Я чувствую, как краснеют мои щеки. Даж не только присвоила имя еврейской женщины, она усвоила стиль поведения.
– Почему ты говоришь, что в последний раз я убежал?
Она поворачивается к Али:
– Видите, он никогда не слушает. Даже когда ребенком был, не слушал. Голова вечно чем-то забита.
– Когда я был здесь в последний раз?
– Видишь! Ты забыл! Это давно было. Вот Люк не забывает. Люк заботится обо мне.
– Люк умер, Даж. Когда я приезжал?
– Пфф! В воскресенье. У тебя были газеты, и ты ждал звонка.
– Откуда ты знаешь?
– Тебе позвонила мама той пропавшей девочки.
Она снова начинает чесать руки.
– Мне надо посмотреть на конверт.
– Ты его не найдешь, если я не скажу тебе, где он.
– У меня нет на это времени.
– У тебя никогда нет времени. Своди меня погулять.

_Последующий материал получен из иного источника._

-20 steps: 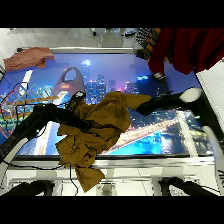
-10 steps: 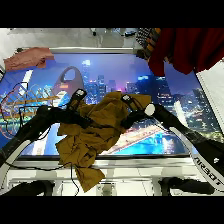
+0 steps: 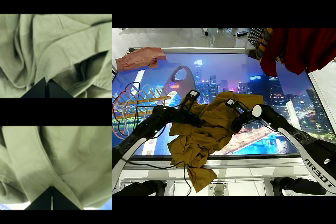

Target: Fold the clothes and pants, and hang the long-sleeved shirts on hangers.

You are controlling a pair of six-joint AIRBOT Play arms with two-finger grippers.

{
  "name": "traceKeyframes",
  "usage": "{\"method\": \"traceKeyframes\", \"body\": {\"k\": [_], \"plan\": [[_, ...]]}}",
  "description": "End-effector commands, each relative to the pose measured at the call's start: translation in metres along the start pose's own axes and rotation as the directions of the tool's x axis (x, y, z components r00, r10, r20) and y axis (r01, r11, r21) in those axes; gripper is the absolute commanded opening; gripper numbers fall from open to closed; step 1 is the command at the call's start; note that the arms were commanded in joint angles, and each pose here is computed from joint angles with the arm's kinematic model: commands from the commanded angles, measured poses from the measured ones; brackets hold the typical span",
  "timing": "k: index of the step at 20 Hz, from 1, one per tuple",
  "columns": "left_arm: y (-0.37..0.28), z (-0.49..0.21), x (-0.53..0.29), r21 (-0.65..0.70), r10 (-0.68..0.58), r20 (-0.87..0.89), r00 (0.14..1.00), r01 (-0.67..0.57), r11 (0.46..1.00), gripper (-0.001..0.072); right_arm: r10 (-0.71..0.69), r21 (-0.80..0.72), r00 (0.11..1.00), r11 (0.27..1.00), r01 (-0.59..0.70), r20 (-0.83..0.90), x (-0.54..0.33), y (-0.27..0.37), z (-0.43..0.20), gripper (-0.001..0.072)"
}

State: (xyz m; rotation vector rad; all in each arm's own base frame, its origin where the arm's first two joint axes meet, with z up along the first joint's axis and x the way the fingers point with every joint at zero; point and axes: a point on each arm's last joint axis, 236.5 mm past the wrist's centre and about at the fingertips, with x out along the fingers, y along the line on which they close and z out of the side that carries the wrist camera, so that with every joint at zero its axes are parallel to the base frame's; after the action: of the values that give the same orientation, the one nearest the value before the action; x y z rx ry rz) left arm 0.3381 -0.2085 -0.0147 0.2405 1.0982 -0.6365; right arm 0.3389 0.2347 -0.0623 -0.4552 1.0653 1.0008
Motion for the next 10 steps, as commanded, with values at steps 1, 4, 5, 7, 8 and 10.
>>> {"method": "traceKeyframes", "body": {"k": [1,4,5,7,8,10], "plan": [[0.009,0.028,-0.045,0.029,0.053,0.124,0.991,-0.057,0.998,0.0031,-0.043,-0.020,0.995,0.999,0.045,0.093,-0.040,-0.001,0.039,0.0054],[0.016,0.046,-0.089,0.051,0.104,0.228,0.968,-0.119,0.992,0.0030,-0.056,-0.007,0.989,0.998,0.057,0.136,-0.064,0.004,0.054,0.0494],[0.015,0.044,-0.093,0.053,0.104,0.227,0.968,-0.118,0.992,0.0031,-0.027,0.000,0.994,1.000,0.027,0.101,-0.060,0.010,0.045,0.0547],[0.013,0.040,-0.089,0.051,0.096,0.207,0.974,-0.108,0.993,0.0030,-0.007,0.031,0.998,0.999,0.005,0.064,-0.045,0.020,0.034,0.0552],[0.011,0.040,-0.086,0.050,0.088,0.203,0.975,-0.100,0.994,0.0030,0.005,0.019,0.998,1.000,-0.006,0.055,-0.037,0.030,0.032,0.0553],[0.010,0.038,-0.078,0.039,0.078,0.183,0.980,-0.087,0.995,0.0030,-0.002,-0.009,0.998,1.000,0.003,0.070,-0.018,0.049,0.039,0.0553]]}}
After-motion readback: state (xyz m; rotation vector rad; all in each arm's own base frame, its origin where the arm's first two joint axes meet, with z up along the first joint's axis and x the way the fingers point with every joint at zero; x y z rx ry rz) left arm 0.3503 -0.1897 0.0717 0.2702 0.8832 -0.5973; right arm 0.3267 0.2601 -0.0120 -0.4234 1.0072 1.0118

На ней уличные ботинки и теплое пальто. Я беру ее под руку, и мы плетемся по дорожке, посыпанной белым гравием. Я двигаюсь медленно, приноравливая свой шаг к ее шагу. Несколько постояльцев занимаются гимнастикой на лужайке. Садовники высаживают луковицы к весне.
– Как здесь кормят?
– Меня пытаются отравить.
– Ты играешь в бридж?
– Здесь некоторые мухлюют.
Ее мог бы услышать и глухой.
– Даж, тебе надо взять себя в руки.
– Зачем? Мы здесь все просто дожидаемся смерти.
– Не говори глупости.
Я останавливаюсь и застегиваю ей верхнюю пуговицу. Вокруг губ у нее собралась паутинка морщин, но глаза не постарели. На расстоянии мы кажемся мамой и сыном в трогательной семейной сцене. Если приблизиться, то мы – персонажи неказистой одноактной трагикомедии, разыгрываемой уже пятьдесят лет.
– Теперь я могу получить конверт?
– После чая.
Вернувшись в дом, мы садимся в столовой, совершая ритуал натянутых разговоров, приправленных сливками и джемом. Между столиками ходит заведующая.
– Здравствуйте все. Как приятно вас видеть! Это замечательно, что ваш сын приехал, правда, миссис Руиз? Может, он останется и послушает лекцию мистера Уилсона о путешествии по Андам?
Лучше пусть меня свяжут и окунут в котел с холодной овсянкой.
Даж громко объявляет:
– Янко всегда был сильным ребенком. Я только двумя руками могла оторвать его от бутылочки. А грудь он не хотел.
– Даж, это никому не интересно.
Но она продолжает еще громче:
– Его отец был нацистом, вы же знаете. Как отец Арнольда Шварценеггера [72] .
72
Его отец был нацистом… Как отец Арнольда Шварценеггера. – Намек на происхождение знаменитого американского актера и общественного деятеля, выходца из Австрии.
Я чувствую, как у меня краснеют щеки. Даж завелась, и теперь ее не остановишь.
– Я не знаю, похож ли он на отца. Их было так много. Может, у меня внутри смешалась сперма их всех.
Заведующая чуть не задыхается от смущения и приносит нам свои извинения. Уходя, она бросает на меня взгляд, который я помню еще по школе: так на меня смотрели учителя, когда Даж приходила на день открытых дверей.
Чай остывает, сухая булочка остается на тарелке, а я веду Даж в ее комнату и забираю конверт. На обратном пути захожу к заведующей и выписываю чек.